• _Directions_
For the listing below, return the line containing "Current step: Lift", the line containing "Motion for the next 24", and all lines in between, exactly as written and nothing else.

• _Exercise data_

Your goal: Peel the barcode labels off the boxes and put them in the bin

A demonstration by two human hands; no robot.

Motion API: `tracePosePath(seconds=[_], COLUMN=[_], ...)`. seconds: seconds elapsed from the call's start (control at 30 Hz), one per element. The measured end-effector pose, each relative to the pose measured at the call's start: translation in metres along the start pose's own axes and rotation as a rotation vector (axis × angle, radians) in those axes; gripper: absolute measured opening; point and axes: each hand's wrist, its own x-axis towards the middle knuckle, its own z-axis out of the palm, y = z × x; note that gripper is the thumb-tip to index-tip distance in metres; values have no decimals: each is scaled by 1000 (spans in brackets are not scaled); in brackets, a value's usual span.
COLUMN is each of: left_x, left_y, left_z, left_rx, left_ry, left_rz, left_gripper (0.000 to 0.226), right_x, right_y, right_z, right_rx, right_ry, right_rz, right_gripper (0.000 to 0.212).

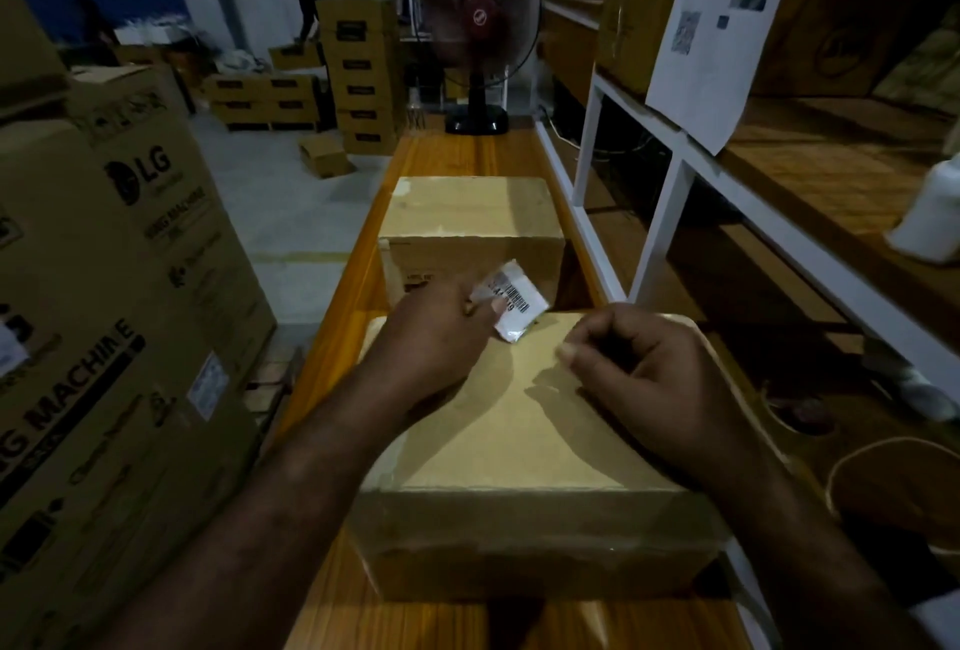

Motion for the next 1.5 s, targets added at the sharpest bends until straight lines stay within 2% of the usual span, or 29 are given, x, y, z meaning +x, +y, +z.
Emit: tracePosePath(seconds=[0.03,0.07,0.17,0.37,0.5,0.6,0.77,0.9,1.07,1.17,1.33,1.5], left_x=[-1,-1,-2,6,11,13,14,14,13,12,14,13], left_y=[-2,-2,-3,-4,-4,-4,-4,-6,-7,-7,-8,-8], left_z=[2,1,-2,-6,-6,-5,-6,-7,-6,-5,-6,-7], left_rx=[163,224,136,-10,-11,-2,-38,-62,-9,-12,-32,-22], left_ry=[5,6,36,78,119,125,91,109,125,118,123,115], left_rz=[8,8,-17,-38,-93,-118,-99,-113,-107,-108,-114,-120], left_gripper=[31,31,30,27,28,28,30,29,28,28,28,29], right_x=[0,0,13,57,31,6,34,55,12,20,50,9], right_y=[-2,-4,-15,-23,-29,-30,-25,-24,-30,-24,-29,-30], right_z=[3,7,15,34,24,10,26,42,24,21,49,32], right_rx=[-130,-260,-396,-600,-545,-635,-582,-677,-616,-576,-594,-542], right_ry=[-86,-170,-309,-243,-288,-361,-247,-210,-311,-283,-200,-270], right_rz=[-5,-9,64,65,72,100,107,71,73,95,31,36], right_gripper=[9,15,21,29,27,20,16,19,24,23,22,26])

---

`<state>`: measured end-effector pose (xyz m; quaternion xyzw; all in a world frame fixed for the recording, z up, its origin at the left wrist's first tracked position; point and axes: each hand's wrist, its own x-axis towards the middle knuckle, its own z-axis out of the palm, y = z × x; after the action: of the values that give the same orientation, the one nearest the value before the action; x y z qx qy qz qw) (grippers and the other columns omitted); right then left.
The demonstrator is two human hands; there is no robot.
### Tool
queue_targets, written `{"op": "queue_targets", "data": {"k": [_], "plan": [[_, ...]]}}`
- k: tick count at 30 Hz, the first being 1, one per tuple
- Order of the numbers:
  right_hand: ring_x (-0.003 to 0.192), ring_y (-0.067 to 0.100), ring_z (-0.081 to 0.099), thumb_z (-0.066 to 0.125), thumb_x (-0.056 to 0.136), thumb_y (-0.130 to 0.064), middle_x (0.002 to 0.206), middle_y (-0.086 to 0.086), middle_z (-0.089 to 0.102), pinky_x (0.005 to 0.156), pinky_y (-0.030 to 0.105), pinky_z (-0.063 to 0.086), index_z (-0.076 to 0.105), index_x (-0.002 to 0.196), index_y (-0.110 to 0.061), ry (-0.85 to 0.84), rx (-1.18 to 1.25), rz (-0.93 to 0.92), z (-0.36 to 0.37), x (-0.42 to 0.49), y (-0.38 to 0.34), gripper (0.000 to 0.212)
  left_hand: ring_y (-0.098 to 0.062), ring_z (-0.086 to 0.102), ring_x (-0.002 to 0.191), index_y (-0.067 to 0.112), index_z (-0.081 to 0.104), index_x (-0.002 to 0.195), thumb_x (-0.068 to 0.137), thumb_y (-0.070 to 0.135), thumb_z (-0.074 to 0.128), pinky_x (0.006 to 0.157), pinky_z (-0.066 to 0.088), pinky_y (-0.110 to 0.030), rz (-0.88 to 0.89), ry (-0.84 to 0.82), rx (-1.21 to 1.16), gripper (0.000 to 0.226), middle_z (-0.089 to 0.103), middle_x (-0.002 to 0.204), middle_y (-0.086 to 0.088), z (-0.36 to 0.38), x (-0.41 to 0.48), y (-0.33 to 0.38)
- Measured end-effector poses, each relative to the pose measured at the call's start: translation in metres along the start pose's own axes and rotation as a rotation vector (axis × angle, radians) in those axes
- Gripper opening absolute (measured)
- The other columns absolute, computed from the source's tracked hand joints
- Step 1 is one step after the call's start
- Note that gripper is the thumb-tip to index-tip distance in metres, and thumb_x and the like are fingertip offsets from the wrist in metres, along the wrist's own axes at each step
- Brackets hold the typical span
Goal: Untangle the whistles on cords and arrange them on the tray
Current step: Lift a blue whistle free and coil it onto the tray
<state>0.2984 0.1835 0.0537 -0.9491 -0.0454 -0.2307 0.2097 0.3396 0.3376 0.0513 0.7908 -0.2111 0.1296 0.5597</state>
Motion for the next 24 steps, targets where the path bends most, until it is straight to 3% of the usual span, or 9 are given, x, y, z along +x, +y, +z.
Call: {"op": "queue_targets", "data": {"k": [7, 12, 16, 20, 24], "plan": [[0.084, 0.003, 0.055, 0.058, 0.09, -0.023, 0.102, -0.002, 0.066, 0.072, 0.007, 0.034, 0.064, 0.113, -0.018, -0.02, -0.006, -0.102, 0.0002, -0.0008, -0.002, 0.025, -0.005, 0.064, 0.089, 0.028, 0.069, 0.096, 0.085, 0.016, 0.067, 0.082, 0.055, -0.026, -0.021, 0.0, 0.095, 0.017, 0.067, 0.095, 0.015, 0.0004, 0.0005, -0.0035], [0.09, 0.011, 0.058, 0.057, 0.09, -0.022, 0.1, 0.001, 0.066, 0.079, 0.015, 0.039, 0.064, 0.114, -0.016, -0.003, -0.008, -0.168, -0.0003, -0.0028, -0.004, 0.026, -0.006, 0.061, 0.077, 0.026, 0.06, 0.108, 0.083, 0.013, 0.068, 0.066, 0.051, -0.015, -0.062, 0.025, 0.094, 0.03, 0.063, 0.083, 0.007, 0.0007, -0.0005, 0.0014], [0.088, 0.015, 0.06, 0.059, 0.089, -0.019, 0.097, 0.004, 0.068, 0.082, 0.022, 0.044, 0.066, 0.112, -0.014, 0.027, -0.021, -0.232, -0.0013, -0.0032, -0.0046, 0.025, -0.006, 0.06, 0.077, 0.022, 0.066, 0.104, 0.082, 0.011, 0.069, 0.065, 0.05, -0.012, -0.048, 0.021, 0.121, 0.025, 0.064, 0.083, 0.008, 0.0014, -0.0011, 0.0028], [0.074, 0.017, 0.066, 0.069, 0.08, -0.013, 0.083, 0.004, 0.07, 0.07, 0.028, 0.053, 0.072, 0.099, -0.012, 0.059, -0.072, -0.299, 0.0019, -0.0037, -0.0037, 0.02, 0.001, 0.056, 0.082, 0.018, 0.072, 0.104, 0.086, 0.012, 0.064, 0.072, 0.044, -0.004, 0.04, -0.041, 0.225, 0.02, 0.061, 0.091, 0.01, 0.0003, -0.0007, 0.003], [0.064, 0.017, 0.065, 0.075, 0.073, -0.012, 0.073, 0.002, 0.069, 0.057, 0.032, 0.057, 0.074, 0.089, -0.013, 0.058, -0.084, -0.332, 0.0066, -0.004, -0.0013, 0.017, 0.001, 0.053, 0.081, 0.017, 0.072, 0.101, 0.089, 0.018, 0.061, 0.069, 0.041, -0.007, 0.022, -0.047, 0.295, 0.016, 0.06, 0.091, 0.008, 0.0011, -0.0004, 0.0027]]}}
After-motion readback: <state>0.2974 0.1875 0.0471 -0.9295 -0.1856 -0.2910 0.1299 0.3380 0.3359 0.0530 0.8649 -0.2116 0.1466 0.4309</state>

• _Answer area_
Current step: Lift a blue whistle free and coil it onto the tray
<state>0.2984 0.1835 0.0537 -0.9491 -0.0454 -0.2307 0.2097 0.3396 0.3376 0.0513 0.7908 -0.2111 0.1296 0.5597</state>
Motion for the next 24 steps, targets where the path bends most, until it is straight to 3% of the usual span, or 9 are given, x, y, z along +x, +y, +z.

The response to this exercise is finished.